In fact, the current Intel processor roadmap shows the same Itanium 2 processor for the first half of 2004 as it did for the second half of 2003.
Re:Good article by jaberwaki · 2003-11-20 08:39 · Score: 3, Informative

I believe he didn't spend much time on the UltraSparc IV because, quote:

"To get the "hyperthreading" effect of two processors on one chip, Sun stuck two full-blown UltraSparc III cores on a single chip, which is chip-pin compatible with the UltraSparc III."

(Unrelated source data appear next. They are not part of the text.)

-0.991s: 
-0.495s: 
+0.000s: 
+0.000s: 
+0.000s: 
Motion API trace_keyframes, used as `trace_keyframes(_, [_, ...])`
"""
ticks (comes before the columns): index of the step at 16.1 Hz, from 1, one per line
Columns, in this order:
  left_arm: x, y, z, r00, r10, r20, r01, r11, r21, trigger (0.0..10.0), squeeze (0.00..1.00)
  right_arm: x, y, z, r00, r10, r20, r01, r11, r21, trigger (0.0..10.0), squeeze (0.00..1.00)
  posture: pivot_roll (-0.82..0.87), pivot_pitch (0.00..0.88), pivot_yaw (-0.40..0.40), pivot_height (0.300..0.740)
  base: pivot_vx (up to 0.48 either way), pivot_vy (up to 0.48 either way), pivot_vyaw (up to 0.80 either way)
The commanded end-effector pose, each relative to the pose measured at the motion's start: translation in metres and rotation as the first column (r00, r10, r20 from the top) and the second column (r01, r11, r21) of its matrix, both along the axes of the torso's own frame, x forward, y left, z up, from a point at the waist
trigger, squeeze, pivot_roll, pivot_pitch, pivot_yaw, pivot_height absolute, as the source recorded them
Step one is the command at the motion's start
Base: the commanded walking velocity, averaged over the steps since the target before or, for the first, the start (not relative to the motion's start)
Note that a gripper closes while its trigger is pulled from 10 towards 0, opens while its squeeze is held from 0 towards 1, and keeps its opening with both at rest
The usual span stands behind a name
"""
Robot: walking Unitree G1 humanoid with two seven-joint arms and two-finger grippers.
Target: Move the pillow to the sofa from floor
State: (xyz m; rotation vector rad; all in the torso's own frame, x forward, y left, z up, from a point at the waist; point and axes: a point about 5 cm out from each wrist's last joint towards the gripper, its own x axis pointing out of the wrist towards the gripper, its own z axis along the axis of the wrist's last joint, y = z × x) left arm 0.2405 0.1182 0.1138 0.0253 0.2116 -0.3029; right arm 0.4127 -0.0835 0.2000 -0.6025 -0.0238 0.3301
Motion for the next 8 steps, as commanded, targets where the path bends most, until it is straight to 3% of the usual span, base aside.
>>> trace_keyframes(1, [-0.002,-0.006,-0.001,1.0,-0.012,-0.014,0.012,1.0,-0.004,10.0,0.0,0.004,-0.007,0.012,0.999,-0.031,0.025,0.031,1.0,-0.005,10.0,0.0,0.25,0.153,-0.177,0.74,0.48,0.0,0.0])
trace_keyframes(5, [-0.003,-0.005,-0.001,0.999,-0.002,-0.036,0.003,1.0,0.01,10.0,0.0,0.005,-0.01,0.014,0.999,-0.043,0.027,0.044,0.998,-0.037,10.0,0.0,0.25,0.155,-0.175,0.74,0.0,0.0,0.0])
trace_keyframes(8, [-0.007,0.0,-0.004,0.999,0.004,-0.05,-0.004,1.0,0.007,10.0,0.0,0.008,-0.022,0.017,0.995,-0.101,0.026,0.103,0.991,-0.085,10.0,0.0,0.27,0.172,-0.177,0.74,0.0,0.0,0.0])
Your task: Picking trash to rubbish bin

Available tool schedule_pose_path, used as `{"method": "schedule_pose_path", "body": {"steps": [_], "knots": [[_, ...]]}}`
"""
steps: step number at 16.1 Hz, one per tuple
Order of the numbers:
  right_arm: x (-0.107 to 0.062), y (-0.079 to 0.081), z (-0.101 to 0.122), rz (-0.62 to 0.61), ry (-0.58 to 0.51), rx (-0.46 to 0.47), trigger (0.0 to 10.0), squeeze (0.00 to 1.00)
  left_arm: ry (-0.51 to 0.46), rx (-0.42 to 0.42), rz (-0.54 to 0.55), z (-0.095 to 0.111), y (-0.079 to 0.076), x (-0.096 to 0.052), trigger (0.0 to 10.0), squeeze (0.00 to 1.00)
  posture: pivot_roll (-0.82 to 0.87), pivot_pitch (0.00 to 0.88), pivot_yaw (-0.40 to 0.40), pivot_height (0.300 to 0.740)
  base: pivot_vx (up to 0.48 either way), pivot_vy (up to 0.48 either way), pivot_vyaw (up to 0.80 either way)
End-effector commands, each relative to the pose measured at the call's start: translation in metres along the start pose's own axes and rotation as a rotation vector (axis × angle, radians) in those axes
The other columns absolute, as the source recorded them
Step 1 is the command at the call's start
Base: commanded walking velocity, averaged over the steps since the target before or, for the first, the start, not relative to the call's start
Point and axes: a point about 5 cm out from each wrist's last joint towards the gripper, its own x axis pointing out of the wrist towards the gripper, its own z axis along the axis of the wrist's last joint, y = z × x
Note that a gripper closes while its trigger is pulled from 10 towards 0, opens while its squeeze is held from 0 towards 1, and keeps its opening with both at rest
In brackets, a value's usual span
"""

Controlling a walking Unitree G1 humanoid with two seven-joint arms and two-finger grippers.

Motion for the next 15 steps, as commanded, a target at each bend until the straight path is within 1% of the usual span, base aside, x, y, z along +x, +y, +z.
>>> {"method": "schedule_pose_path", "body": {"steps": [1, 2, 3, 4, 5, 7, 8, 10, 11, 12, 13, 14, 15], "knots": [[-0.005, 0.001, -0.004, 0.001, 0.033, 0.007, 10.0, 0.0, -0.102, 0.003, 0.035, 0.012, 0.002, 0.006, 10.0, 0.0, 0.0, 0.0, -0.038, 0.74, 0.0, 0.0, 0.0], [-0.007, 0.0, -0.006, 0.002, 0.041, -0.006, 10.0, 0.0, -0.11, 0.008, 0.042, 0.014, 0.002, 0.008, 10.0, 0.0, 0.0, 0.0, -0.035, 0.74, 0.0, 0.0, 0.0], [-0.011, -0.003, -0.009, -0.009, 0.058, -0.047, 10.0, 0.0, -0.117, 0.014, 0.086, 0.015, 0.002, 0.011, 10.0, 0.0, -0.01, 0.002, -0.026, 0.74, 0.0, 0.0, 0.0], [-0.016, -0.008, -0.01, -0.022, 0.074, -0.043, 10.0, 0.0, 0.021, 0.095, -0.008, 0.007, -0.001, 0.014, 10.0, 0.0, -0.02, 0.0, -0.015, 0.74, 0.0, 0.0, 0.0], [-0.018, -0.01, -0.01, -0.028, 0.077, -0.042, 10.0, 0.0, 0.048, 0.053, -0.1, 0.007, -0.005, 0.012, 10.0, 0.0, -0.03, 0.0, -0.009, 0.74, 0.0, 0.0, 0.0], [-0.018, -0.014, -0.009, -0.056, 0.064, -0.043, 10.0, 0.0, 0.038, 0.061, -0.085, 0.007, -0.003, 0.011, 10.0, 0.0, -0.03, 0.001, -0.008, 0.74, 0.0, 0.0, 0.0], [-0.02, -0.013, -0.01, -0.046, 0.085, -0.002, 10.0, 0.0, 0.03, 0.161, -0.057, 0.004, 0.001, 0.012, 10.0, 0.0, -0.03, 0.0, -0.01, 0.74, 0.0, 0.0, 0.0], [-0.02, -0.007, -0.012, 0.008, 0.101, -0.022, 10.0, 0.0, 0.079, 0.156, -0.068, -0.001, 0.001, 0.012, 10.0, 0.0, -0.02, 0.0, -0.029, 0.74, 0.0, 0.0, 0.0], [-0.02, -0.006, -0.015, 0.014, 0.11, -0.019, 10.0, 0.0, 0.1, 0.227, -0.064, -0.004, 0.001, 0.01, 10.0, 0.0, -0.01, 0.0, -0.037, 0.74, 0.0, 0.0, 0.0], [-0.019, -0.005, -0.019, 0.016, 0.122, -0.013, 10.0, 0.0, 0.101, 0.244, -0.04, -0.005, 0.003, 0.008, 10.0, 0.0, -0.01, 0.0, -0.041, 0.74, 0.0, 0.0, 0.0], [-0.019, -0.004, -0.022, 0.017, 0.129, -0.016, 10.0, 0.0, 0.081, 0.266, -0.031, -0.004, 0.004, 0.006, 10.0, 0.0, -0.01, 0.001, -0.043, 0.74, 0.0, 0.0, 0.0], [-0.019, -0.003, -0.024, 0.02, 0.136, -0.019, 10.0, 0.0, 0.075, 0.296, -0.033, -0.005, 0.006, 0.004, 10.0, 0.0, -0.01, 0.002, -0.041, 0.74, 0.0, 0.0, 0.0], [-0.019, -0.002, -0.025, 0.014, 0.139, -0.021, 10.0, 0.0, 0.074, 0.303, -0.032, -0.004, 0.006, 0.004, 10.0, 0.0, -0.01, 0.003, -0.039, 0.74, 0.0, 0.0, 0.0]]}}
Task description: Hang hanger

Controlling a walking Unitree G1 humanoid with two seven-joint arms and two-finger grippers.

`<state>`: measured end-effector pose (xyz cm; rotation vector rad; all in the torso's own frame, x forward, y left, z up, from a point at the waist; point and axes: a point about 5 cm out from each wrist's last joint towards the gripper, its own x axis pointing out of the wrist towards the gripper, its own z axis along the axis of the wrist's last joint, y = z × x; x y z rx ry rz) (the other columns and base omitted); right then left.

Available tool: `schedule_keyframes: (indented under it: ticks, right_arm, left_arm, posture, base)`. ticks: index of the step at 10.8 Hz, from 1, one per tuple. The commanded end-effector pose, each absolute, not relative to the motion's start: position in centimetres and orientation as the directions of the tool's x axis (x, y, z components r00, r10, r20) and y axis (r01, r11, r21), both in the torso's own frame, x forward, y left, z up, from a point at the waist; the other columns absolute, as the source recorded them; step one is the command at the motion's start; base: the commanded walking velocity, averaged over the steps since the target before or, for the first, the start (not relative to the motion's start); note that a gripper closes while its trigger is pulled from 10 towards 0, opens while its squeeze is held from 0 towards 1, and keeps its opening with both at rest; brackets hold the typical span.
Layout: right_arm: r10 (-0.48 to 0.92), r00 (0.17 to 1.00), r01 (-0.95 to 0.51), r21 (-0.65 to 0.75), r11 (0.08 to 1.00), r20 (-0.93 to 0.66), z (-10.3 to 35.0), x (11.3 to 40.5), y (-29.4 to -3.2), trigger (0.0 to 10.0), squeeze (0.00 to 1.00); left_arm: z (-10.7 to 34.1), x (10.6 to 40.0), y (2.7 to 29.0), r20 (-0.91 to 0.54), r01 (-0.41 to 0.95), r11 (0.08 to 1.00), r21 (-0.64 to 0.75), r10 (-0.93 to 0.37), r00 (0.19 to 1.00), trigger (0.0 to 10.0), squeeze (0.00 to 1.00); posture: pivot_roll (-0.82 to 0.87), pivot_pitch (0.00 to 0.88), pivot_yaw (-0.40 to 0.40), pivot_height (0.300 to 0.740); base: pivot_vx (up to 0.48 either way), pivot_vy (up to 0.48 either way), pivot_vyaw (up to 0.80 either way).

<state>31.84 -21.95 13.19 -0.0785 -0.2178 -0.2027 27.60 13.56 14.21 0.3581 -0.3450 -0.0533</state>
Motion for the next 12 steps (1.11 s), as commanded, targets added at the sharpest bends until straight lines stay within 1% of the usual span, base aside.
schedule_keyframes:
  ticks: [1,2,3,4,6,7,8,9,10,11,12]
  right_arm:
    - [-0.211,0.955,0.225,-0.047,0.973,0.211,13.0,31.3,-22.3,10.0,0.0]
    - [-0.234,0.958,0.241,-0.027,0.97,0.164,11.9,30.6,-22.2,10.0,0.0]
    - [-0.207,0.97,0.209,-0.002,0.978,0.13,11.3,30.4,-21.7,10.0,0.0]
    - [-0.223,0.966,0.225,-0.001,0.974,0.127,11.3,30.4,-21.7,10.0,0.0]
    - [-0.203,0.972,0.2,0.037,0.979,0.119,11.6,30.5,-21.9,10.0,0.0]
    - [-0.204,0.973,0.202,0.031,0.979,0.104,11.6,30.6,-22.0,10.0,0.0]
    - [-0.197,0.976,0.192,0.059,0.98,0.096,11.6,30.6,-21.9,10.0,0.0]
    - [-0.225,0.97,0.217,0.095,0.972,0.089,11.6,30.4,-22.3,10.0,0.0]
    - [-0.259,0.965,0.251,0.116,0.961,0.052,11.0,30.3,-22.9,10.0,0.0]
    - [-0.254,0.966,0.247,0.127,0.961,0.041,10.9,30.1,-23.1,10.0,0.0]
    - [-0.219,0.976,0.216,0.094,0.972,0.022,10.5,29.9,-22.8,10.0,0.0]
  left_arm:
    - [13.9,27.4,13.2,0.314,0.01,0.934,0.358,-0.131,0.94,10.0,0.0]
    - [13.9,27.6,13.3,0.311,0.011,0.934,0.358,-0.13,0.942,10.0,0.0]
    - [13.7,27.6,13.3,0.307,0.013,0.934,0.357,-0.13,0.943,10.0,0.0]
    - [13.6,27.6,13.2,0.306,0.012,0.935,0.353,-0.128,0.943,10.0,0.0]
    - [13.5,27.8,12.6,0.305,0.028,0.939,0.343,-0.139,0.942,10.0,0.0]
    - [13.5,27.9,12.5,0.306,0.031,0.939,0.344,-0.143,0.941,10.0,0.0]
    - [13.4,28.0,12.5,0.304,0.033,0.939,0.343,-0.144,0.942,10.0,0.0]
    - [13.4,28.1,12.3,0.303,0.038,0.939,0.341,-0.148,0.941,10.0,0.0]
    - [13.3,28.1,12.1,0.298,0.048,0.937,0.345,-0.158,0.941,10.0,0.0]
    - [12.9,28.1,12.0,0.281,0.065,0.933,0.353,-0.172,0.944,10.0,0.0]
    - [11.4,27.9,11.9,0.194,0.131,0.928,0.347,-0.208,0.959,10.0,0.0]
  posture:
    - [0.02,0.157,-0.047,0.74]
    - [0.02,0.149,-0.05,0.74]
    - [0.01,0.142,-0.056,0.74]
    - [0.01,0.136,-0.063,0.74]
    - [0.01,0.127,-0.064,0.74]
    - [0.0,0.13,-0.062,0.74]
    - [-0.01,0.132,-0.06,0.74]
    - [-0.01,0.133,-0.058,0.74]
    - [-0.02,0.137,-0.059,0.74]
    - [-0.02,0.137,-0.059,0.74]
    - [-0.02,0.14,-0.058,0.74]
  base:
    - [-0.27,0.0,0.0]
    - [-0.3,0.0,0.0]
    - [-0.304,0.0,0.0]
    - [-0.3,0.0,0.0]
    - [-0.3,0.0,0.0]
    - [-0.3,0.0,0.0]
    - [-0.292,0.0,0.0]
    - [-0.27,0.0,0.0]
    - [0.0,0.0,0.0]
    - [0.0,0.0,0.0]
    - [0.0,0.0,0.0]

He assumes the interested reader will already know something about the UltraSparc III. Sun didn't fundamentally change the chip architecture. Also the Itanium architecture is already discussed ad-nauseum in other articles. It wasn't meant to be a balanced overview of all new CPU architectures.
Re:Good article by pmz · 2003-11-20 12:22 · Score: 3, Informative

Sun didn't fundamentally change the chip architecture.

Probably the most significant outcome of the USIV will be 212-CPU Sun Fire 15K servers. That seems to imply something like 5 or 6 CPUs per rack-unit (although it appears the 15K is somewhat bigger than a standard rack).

--
Healthcare article at Kuro5hin

brain fart while reading the article by zontroll · 2003-11-20 08:03 · Score: 2, Funny

I had a brain fart for a second while reading the article:

"This is why the advances that have the most striking impact on the nature and function of the computer are the ones that move data closer to the functional units. A list of such advances might look something like: DRAM, PCI, on-die caches, DDR signaling, and even the Internet"

For a second there, I thought that the list of advances started with DRM, not DRAM, and I almost had a heart attack.

Transmeta is a joke by Anonymous Coward · 2003-11-20 08:04 · Score: 3, Insightful

Since day 1 they have skirted the benchmark issue, always trying to deflect the question.

Just like that article yesterday on their new chip. Did they ever cite a single benchmark? NO.

The basic performance of your CPU product, as measured by industry standard benchmarks, is essential knowledge.

I was under NDA on the previous gen Transmeta stuff. It was amusing how the other OEMs reacted - it was crap, but nobody could say anything in public.

Sun? by Raven42rac · 2003-11-20 08:08 · Score: 3, Interesting

Why the heck did Sun's offering get thrown in there? For variety? The Efficeons look awful nice to people who want less power-hunger from their computing devices. If all you do is word processing and such, why the heck even use an Intel/AMD chip? Less heat, less power, what is not to love? Now the IBM chips have really piqued my interest, I am a huge fan of IBM's chips, especially in Apple computers (I am a proud owner of a 12" Powerbook).

--
I hate sigs.

Re:Sun? by illumin8 · 2003-11-20 09:50 · Score: 4, Insightful

I am a huge fan of IBM's chips, especially in Apple computers (I am a proud owner of a 12" Powerbook).

I don't mean to burst your bubble, but your 12" PowerBook uses a Motorola processor, not an IBM one. I own a 15" PowerBook though and I love it.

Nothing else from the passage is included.